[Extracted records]
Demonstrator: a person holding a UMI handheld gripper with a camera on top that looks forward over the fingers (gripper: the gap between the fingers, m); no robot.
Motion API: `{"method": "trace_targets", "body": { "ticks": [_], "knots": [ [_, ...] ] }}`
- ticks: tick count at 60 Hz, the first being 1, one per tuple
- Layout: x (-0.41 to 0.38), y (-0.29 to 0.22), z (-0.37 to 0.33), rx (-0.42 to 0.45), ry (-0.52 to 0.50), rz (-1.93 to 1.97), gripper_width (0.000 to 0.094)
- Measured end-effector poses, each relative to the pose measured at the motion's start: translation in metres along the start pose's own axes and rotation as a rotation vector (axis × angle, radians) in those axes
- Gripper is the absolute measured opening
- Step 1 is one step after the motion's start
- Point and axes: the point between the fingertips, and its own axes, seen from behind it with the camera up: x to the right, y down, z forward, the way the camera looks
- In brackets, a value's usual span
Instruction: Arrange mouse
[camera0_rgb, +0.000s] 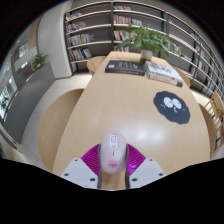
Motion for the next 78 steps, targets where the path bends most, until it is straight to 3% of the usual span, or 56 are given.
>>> {"method": "trace_targets", "body": {
  "ticks": [18,26,33,44,54,67,73,78],
  "knots": [
    [0.101,-0.275,-0.082,0.410,0.054,-0.021,0.0310],
    [0.187,-0.337,-0.069,0.467,0.103,0.015,0.0311],
    [0.254,-0.309,-0.011,0.378,0.139,0.042,0.0310],
    [0.301,-0.196,0.095,0.134,0.131,0.095,0.0311],
    [0.305,-0.137,0.137,0.033,0.103,0.117,0.0316],
    [0.304,-0.124,0.143,0.005,0.086,0.112,0.0475],
    [0.299,-0.134,0.126,-0.010,0.081,0.094,0.0744],
    [0.292,-0.163,0.090,0.070,0.092,0.081,0.0841]
  ]
}}
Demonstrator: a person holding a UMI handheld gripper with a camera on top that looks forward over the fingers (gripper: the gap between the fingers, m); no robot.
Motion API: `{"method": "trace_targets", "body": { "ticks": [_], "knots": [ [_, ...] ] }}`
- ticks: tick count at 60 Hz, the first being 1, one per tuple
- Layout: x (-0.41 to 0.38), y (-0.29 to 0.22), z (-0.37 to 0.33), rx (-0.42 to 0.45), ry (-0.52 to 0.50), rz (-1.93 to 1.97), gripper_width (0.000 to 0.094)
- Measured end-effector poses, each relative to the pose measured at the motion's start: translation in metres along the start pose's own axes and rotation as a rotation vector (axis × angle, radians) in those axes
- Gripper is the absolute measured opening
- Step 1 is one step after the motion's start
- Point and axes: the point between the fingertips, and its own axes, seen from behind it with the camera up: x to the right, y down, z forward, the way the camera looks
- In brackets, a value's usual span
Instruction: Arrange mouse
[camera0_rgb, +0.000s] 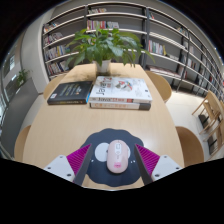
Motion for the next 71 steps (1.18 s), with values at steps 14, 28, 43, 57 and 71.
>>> {"method": "trace_targets", "body": {
  "ticks": [14,28,43,57,71],
  "knots": [
    [-0.045,-0.043,-0.123,0.157,0.027,-0.037,0.0829],
    [-0.092,0.002,-0.219,0.215,0.016,-0.001,0.0832],
    [-0.120,0.071,-0.278,0.221,0.017,0.033,0.0835],
    [-0.130,0.103,-0.304,0.208,0.032,0.019,0.0832],
    [-0.134,0.109,-0.314,0.219,0.042,0.027,0.0836]
  ]
}}
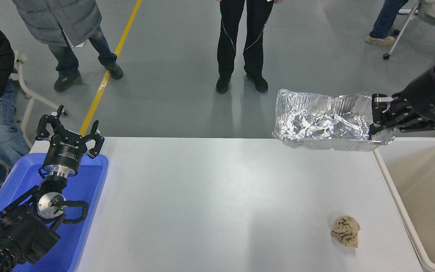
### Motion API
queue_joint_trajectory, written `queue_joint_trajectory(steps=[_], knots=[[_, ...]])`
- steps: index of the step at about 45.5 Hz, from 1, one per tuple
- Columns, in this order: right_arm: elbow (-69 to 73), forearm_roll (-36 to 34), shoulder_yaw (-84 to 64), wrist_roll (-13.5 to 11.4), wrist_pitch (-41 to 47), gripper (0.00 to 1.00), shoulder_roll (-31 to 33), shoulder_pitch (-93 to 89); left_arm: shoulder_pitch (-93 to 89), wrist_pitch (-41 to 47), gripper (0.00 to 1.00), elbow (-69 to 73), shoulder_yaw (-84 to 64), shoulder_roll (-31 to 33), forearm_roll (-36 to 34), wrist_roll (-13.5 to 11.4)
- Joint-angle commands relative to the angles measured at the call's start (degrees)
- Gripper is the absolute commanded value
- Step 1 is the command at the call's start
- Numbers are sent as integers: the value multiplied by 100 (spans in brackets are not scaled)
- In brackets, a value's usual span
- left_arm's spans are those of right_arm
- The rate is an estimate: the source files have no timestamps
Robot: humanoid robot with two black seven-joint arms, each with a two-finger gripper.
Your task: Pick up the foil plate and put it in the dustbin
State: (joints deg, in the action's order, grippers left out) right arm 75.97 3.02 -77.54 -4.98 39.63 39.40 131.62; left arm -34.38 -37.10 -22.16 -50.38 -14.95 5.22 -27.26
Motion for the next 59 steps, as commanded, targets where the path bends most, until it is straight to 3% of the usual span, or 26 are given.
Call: queue_joint_trajectory(steps=[1,10,29,40,49,59], knots=[[-679,374,-622,-38,27,0,1007,30,1,1,98,1,-15,1,-3,-8],[-1224,577,-894,-38,36,0,1676,39,1,1,98,1,-15,1,5,-8],[-2322,508,-772,-29,-122,0,2142,-1348,-8,1,98,1,-15,1,5,-8],[-3184,-494,1186,-29,-1791,0,2063,-4590,-8,1,98,1,-24,1,5,-8],[-4142,-548,2839,-29,-2793,0,1378,-6990,-8,1,98,1,-24,1,5,-8],[-5644,-548,4184,-29,-3268,0,429,-8846,-8,1,98,-7,-24,1,5,-8]])
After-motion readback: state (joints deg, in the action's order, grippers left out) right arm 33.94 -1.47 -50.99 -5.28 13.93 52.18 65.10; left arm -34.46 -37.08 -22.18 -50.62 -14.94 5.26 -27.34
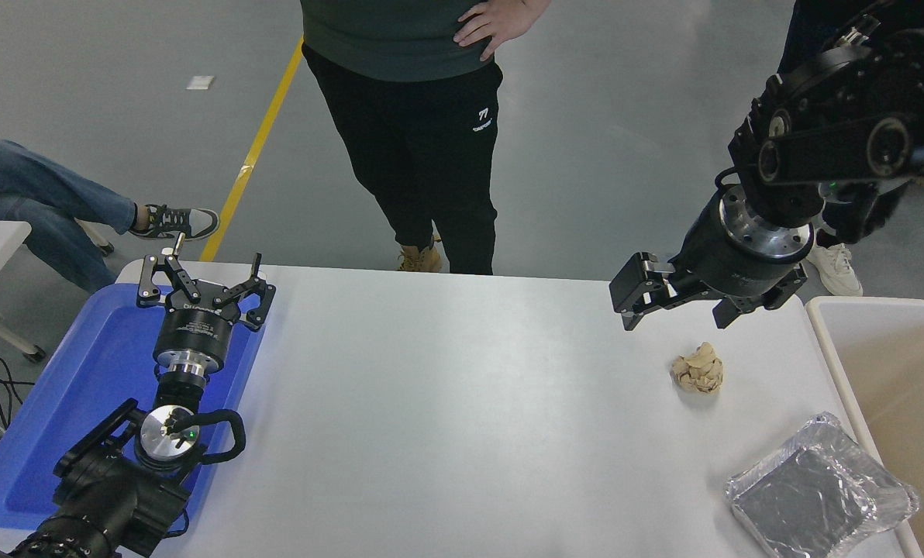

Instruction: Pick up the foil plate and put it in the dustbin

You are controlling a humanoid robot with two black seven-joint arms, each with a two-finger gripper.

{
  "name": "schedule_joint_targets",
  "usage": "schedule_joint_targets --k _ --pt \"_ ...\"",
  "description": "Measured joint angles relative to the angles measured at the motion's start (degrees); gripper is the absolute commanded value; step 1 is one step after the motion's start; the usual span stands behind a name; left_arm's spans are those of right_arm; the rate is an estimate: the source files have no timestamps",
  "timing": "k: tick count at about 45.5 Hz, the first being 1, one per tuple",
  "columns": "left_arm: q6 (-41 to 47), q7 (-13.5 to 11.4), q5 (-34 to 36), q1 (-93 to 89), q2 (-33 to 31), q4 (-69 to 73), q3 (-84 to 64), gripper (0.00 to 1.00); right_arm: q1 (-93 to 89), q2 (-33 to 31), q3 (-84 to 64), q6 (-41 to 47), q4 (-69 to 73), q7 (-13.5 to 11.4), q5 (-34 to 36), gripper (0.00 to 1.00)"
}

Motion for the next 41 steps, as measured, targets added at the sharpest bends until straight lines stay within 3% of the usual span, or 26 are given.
schedule_joint_targets --k 41 --pt "0.0 0.0 0.0 0.0 0.0 0.0 0.0 1.0 -0.7 -0.2 -0.6 -0.1 -0.4 0.1 0.1 1.0"
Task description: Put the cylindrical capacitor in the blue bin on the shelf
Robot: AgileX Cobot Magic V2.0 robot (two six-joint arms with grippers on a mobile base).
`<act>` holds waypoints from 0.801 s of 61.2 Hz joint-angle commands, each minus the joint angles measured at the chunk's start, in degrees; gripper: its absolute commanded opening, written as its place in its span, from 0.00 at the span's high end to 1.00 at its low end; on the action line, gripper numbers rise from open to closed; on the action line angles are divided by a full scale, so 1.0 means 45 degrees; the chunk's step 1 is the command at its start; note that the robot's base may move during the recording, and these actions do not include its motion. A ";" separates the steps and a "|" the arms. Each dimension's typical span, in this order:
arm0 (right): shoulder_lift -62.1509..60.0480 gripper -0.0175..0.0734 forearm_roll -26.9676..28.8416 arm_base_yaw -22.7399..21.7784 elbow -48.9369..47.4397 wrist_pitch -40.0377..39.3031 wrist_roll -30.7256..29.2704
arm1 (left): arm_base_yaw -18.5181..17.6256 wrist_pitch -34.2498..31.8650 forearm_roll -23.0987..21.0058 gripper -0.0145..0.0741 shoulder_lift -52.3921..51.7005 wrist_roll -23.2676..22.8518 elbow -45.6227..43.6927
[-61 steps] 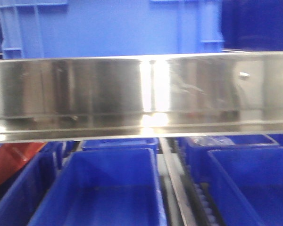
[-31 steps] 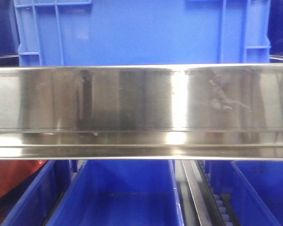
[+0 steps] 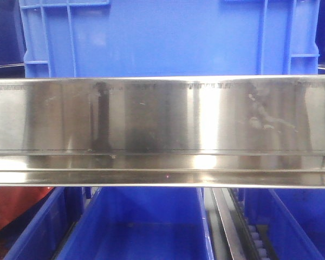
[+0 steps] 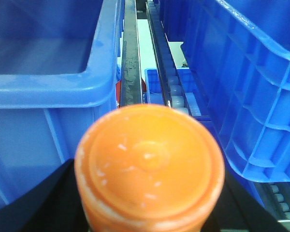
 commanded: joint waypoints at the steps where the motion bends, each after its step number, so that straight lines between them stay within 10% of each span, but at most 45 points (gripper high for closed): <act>1: -0.0034 0.97 -0.0109 0.0056 -0.0076 -0.0404 -0.0066 | -0.0084 -0.0316 -0.0019 0.96 -0.0047 0.0002 -0.0019; 49: -0.0034 0.97 -0.0109 0.0056 -0.0076 -0.0594 -0.0066 | -0.0084 -0.1451 -0.0152 0.96 -0.0019 0.0002 -0.0102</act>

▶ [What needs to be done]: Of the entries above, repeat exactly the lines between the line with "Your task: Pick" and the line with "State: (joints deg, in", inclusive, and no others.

▶ [Solved exercise]:
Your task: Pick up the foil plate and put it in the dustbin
State: (joints deg, in the action's order, grippers left out) right arm 75.97 3.02 -77.54 -4.98 39.63 39.40 131.62; left arm -34.38 -37.10 -22.16 -50.38 -14.95 5.22 -27.26

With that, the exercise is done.